In large-scale testing, the use of multigroup approaches is limited for assessing differential item functioning (DIF) across multiple variables as DIF is examined for each variable separately. In contrast, the item response theory with covariate (IRT-C) procedure can be used to examine DIF across multiple variables (covariates) simultaneously. To assess the utility of the IRT-C procedure, we conducted a simulation study. Using SAT data for realistic parameters, uniform DIF on three covariates were simulated: gender (dichotomous), race/ethnicity (categorical), and income (continuous). Simulations were conducted across several conditions: two test lengths (14 items, 21 items), four sample sizes (5,000, 10,000, 20,000, 40,000), and two DIF effect sizes (medium, large).

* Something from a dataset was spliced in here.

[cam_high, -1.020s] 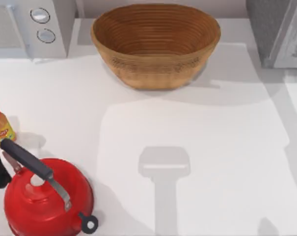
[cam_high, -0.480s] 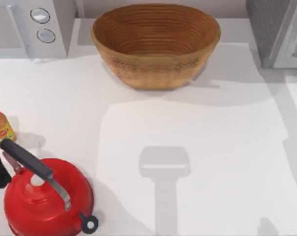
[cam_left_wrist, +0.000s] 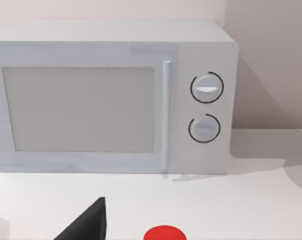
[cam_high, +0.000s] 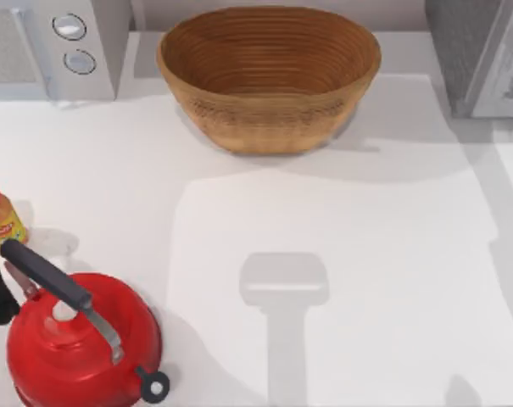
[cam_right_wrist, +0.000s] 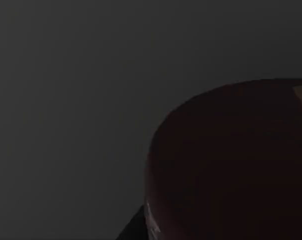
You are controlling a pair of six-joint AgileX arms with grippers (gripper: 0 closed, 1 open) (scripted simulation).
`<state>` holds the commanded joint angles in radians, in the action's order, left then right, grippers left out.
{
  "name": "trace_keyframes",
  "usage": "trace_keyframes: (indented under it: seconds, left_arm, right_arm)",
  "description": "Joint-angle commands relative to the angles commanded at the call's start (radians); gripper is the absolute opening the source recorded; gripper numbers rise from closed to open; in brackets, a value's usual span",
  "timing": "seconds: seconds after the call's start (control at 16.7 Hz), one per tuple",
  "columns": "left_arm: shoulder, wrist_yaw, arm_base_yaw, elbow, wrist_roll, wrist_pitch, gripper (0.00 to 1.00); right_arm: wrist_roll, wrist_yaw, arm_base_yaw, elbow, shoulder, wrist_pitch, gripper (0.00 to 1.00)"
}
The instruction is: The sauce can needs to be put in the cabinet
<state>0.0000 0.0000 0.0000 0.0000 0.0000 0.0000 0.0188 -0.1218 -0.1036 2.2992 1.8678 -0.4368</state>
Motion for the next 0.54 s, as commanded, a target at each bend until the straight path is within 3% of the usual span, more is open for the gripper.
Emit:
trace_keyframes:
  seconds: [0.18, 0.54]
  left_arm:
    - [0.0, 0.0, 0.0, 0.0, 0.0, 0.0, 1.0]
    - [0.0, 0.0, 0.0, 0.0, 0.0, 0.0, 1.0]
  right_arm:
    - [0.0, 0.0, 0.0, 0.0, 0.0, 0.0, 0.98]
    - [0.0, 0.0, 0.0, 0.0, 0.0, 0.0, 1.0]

It was found that the IRT-C procedure could accurately recover the latent means and the three-parameter logistic model parameters well with a substantial sample size of 20,000. There was good control of Type I error rates to the nominal rates across the sample sizes. Good power to detect DIF across all covariates (>.80) was observed when the sample size was 20,000 for large DIF effect size and 40,000 for medium DIF effect size. Practical implications for the use of the IRT-C procedure are discussed.
- differential item functioning
- item response theory
- MEASUREMENT EQUIVALENCE